• SOURCE MATERIAL:
━━━━━━━━━━━━━━━━━━━━
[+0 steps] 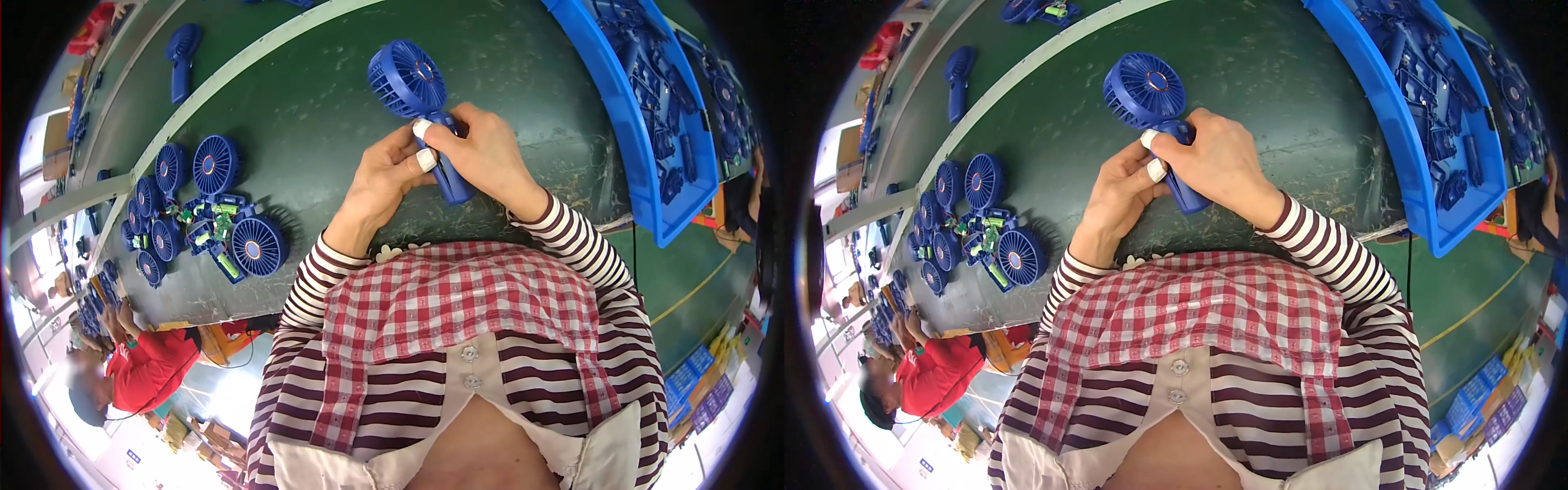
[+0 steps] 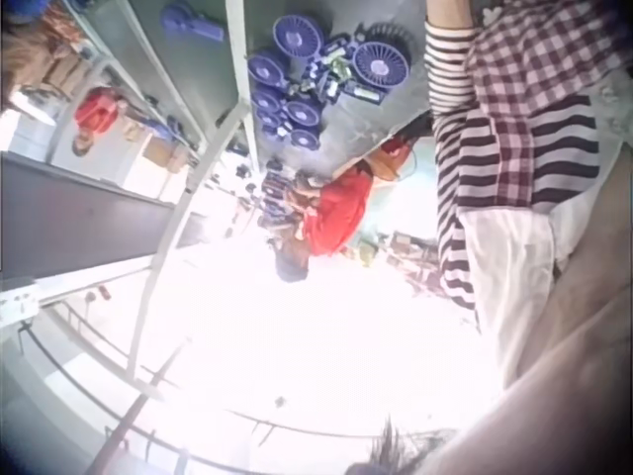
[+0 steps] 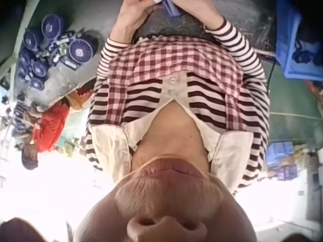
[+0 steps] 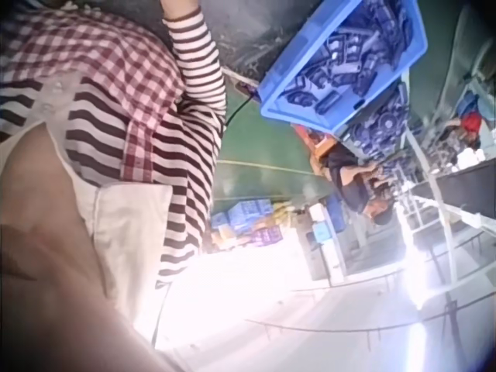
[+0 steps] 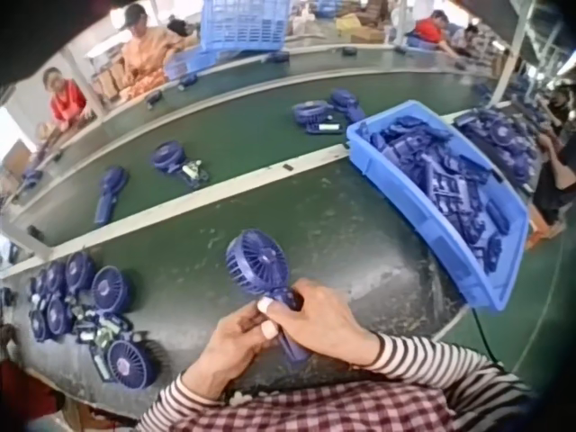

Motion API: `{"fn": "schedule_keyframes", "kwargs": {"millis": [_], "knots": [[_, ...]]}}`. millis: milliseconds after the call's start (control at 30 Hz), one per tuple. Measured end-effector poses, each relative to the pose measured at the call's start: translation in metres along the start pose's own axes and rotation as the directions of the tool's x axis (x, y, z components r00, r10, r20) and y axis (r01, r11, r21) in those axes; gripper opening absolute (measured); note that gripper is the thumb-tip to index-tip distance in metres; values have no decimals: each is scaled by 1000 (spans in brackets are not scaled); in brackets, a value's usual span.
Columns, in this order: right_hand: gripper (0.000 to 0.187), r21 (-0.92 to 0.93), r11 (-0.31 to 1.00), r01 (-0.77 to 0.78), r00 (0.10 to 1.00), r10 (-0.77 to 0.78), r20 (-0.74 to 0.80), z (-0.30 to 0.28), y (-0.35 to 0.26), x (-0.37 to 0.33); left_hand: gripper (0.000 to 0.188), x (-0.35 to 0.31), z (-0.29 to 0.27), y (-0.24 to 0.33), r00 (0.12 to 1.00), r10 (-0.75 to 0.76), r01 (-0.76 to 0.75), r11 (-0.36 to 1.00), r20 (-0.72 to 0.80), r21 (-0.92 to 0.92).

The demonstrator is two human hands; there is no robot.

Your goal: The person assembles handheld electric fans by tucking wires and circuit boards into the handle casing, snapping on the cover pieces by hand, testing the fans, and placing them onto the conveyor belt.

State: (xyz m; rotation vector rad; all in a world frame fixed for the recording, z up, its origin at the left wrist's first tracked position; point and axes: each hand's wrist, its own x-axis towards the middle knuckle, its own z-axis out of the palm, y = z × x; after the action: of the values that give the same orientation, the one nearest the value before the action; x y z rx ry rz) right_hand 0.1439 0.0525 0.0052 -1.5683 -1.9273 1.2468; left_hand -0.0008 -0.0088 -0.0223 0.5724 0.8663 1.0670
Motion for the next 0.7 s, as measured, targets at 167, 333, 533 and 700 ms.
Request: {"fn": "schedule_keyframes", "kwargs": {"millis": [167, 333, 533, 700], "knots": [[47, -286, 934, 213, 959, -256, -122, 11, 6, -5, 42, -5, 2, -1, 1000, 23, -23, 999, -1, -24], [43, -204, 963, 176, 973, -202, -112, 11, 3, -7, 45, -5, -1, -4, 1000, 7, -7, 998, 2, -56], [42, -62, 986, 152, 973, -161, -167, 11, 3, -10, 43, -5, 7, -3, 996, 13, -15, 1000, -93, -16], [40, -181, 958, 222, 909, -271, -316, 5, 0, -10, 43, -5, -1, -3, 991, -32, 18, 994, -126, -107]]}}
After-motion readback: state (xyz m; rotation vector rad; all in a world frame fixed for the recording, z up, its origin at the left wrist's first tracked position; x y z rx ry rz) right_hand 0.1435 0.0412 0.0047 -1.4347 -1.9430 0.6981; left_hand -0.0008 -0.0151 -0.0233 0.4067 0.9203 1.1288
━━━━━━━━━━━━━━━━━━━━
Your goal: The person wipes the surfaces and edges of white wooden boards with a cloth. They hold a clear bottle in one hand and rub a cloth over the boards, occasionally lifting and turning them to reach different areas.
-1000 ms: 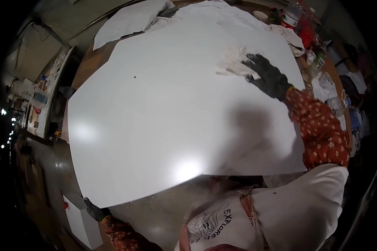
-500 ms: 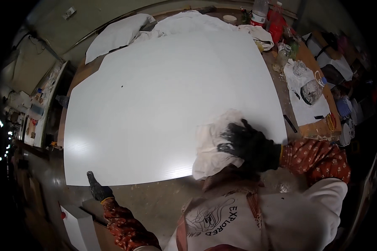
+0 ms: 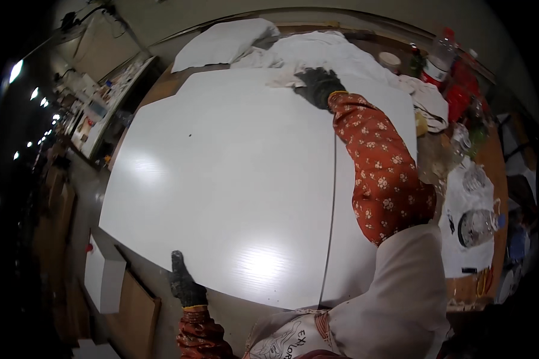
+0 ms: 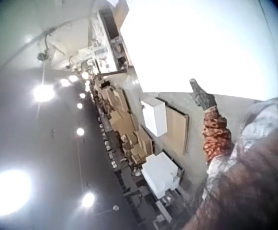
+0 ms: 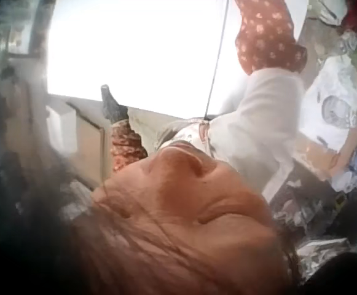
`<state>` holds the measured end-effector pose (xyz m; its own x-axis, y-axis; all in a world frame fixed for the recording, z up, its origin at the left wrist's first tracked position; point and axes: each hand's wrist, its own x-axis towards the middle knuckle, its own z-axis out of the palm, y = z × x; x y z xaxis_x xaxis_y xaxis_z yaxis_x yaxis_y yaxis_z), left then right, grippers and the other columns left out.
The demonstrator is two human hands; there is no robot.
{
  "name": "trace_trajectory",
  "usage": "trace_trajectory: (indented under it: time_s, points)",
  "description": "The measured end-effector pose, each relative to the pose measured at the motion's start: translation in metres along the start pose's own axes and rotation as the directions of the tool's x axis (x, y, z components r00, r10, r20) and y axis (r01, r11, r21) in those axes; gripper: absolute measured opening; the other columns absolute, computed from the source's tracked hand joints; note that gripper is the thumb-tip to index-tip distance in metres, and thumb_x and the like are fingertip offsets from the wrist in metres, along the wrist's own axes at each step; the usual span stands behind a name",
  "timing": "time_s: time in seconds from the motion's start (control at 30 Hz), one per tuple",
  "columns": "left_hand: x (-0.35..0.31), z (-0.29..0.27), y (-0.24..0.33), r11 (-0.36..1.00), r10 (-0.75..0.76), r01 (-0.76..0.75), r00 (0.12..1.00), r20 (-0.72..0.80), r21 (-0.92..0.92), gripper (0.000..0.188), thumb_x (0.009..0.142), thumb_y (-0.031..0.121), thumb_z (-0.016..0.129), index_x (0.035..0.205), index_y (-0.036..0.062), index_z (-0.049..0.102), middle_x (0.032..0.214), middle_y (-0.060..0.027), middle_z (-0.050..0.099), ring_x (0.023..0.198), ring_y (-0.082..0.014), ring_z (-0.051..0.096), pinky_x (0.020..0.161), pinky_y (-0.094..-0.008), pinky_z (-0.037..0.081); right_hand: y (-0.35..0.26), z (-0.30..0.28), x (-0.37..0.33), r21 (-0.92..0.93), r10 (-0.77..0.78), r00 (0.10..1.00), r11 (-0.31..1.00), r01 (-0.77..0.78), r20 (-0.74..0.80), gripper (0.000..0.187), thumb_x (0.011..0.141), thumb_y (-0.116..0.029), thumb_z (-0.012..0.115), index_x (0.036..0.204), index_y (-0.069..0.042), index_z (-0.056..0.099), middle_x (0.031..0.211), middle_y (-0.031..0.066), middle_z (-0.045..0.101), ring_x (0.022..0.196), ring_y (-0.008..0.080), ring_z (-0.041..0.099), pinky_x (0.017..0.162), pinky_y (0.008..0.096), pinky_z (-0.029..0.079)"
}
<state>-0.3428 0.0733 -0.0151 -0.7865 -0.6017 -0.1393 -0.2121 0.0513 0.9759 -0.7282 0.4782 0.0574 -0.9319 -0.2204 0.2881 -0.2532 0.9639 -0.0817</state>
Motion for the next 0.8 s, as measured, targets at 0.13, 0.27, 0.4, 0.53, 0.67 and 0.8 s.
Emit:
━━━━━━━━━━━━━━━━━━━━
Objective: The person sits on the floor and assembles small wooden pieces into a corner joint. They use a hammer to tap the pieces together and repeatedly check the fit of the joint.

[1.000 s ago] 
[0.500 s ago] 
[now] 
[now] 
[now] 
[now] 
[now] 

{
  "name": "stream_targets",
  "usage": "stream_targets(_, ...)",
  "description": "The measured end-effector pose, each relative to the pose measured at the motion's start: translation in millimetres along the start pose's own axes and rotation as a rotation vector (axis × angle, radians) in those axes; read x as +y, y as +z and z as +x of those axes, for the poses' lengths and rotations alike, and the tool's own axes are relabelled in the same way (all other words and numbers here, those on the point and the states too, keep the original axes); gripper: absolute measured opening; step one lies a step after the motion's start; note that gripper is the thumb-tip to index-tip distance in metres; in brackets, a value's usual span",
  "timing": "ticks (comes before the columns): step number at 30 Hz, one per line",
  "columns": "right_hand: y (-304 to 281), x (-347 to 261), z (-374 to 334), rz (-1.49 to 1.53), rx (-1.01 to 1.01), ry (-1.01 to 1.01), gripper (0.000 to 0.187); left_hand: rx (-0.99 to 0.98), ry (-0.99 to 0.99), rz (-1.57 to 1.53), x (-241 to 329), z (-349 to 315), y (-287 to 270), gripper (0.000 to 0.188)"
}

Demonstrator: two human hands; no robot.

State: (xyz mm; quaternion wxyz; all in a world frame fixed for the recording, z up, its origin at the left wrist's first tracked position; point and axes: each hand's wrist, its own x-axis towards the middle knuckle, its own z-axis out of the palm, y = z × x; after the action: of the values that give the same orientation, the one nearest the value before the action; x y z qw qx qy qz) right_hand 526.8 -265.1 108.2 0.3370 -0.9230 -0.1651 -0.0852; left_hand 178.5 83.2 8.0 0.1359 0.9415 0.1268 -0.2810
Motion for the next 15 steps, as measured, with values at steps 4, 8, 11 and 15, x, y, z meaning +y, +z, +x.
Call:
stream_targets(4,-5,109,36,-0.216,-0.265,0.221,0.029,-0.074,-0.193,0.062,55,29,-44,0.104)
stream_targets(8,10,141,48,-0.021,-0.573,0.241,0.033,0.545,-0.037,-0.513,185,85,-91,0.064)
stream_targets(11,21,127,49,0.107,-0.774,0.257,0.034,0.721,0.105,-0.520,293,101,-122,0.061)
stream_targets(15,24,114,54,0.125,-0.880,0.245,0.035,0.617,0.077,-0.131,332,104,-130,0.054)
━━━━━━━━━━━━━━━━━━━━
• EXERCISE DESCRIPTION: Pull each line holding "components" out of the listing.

• TASK OUTPUT:
Motion API: `{"fn": "schedule_keyframes", "kwargs": {"millis": [_], "knots": [[_, ...]]}}`. millis: milliseconds after the call's start (control at 30 Hz), one per tuple. Measured end-effector poses, each relative to the pose measured at the call's start: translation in metres along the start pose's own axes and rotation as the directions of the tool's x axis (x, y, z components r00, r10, r20) and y axis (r01, r11, r21) in those axes; gripper opening absolute (measured); note that gripper is the thumb-tip to index-tip distance in metres; values have no decimals: each is scaled by 1000 (spans in brackets are not scaled); in brackets, a value's usual span.
  "description": "The measured end-effector pose, each relative to the pose measured at the motion's start: translation in metres along the start pose's own axes and rotation as the directions of the tool's x axis (x, y, z components r00, r10, r20) and y axis (r01, r11, r21) in those axes; gripper: absolute measured opening; the other columns absolute, computed from the source's tracked hand joints; note that gripper is the thumb-tip to index-tip distance in metres, and thumb_x and the like are fingertip offsets from the wrist in metres, along the wrist's own axes at each step; the usual span stands behind a name",

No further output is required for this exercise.